O lançamento ocorreu no Centro de Lançamento de Satélites de Jiuquan, no Noroeste chinês, utilizando o foguete Long March-2F Y23. A missão chamou atenção porque um dos integrantes deverá permanecer na estação espacial por aproximadamente um ano, estabelecendo um novo recorde de permanência espacial para a China.
Segundo a Agência Espacial Tripulada da China, a definição de qual astronauta ficará durante todo esse período dependerá do andamento das operações e dos estudos realizados na missão.

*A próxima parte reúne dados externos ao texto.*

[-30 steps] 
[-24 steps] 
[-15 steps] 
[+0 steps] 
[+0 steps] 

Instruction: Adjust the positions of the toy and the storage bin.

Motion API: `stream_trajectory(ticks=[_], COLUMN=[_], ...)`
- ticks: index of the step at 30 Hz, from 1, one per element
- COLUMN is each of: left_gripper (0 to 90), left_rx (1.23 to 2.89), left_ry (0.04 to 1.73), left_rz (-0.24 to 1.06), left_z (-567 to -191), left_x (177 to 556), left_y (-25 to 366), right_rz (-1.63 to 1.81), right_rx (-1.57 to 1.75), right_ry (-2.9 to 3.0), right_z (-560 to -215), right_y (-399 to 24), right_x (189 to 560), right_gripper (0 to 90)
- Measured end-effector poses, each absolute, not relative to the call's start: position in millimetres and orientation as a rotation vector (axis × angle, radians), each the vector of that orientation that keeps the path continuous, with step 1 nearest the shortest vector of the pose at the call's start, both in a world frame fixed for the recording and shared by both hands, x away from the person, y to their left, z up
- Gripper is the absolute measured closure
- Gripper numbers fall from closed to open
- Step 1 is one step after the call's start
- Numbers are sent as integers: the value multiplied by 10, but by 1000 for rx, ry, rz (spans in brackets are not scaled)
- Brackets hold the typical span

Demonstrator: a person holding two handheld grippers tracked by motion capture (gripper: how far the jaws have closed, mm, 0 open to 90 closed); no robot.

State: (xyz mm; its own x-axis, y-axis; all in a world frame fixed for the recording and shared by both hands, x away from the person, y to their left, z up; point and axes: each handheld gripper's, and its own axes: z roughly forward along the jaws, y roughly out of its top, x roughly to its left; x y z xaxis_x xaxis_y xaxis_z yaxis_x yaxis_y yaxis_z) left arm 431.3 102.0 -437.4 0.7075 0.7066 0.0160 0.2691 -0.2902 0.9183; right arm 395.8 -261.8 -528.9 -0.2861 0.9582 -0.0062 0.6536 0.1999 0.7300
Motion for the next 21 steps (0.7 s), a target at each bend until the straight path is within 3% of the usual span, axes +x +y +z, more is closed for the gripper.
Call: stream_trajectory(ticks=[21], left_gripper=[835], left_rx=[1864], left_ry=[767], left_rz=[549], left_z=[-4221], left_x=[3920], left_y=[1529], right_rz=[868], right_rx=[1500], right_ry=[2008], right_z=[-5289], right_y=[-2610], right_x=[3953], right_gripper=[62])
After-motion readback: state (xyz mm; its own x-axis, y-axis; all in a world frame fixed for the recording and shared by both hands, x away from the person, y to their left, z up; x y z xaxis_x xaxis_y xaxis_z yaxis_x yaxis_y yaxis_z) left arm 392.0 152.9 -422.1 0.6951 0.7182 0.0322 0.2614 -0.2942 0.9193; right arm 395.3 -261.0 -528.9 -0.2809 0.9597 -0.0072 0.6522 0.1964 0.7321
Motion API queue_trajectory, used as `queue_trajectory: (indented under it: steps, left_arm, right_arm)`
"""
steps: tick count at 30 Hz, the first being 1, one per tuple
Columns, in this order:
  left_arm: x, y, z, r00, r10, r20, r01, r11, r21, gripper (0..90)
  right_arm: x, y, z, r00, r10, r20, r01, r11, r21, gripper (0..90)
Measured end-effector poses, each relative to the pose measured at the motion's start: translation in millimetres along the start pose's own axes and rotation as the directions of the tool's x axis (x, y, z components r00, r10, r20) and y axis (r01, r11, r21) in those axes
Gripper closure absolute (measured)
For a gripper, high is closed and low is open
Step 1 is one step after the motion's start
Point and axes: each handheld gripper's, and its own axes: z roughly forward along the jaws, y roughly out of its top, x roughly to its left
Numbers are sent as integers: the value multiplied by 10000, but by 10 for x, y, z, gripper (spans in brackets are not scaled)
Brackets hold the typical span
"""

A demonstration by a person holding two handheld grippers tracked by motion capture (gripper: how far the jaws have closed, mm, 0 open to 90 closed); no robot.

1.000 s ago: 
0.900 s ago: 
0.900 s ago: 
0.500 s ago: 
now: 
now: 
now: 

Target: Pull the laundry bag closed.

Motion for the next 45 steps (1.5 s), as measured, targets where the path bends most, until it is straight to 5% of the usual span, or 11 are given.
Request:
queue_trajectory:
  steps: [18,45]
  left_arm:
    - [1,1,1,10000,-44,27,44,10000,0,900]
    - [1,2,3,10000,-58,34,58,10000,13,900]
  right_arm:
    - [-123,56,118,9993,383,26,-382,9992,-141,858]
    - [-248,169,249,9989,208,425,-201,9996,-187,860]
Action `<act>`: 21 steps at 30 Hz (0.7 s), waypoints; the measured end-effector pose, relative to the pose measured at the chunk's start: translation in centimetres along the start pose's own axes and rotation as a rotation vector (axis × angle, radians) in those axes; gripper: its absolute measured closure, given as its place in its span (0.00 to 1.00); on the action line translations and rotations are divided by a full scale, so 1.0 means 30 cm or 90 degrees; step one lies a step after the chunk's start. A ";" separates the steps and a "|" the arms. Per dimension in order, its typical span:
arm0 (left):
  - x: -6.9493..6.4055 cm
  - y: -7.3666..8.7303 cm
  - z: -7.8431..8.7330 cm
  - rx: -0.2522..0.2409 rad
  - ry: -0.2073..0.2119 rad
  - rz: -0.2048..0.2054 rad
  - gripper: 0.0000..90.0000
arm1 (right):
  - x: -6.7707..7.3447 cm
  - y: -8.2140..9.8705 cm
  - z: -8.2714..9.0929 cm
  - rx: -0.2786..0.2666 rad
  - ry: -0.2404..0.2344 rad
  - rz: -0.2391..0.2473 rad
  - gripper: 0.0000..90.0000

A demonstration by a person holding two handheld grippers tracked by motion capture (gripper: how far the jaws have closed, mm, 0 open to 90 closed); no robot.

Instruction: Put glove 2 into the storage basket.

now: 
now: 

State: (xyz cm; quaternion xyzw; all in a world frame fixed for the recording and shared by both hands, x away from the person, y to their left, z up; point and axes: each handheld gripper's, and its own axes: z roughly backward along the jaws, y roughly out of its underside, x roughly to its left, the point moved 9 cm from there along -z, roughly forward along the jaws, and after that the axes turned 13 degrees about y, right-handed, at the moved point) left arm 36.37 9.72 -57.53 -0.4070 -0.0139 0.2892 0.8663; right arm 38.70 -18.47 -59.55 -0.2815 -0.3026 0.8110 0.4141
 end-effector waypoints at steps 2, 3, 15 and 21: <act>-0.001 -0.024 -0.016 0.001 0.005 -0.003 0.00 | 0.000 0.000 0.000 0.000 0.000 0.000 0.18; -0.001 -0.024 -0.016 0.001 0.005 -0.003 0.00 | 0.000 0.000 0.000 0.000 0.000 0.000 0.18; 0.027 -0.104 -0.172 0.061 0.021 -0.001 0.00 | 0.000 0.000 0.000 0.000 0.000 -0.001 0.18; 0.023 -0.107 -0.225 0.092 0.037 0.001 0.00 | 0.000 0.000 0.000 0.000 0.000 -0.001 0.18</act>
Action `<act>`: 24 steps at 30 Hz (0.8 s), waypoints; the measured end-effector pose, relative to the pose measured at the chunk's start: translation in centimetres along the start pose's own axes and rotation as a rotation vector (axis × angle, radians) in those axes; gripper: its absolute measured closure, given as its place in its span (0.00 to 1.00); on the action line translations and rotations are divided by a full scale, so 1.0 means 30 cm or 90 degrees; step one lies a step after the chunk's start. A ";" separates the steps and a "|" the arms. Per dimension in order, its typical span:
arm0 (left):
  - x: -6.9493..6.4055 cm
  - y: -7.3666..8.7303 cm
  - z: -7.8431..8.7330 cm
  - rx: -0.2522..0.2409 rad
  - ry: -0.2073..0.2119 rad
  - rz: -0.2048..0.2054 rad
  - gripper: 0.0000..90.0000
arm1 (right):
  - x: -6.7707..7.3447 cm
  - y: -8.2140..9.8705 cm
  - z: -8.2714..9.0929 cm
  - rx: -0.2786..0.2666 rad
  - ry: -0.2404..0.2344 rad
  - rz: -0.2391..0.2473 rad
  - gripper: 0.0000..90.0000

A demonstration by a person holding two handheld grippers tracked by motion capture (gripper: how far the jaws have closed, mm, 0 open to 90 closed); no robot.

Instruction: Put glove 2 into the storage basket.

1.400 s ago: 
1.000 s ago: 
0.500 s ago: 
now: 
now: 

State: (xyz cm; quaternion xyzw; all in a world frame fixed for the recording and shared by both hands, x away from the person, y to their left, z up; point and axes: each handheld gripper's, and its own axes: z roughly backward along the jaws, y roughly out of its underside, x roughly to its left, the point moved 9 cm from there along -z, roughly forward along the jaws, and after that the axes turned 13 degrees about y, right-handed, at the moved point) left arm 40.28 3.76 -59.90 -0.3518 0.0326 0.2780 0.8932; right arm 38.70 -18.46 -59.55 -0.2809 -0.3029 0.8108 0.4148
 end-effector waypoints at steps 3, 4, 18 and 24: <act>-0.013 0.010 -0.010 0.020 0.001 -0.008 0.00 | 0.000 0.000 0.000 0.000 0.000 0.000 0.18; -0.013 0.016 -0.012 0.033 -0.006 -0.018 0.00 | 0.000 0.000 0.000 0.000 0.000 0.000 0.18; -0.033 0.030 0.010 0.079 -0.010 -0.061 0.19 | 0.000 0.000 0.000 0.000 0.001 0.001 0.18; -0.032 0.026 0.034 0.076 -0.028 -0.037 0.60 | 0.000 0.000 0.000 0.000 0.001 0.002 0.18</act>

Entre os tripulantes está Li Jiaying, especialista em carga útil e ex-inspetor de polícia de Hong Kong, que se tornou o primeiro astronauta da região a participar de uma missão espacial chinesa. Também integram a equipe o comandante Zhu Yangzhu e o piloto Zhang Yuanzhi, ambos ligados à divisão de astronautas do Exército de Libertação Popular.
A permanência prolongada na estação Tiangong permitirá aos cientistas chineses aprofundar pesquisas sobre os efeitos fisiológicos do espaço no corpo humano em missões de longa duração.
A missão acontece em meio à crescente disputa tecnológica e estratégica entre China e Estados Unidos na corrida pela exploração lunar. O governo chinês mantém o objetivo de enviar astronautas à Lua até o fim da década, enquanto a Nasa trabalha para realizar uma nova missão tripulada em 2028.
Os norte-americanos defendem a criação de uma presença permanente na Lua como etapa preparatória para futuras viagens humanas a Marte. Já Pequim rejeita acusações feitas por autoridades dos EUA sobre supostos planos de exploração territorial e econômica do solo lunar.
Nos últimos anos, a China ampliou significativamente seus investimentos no setor aeroespacial e já realizou diversas missões tripuladas para a estação Tiangong, consolidando o país como uma das principais potências espaciais do mundo.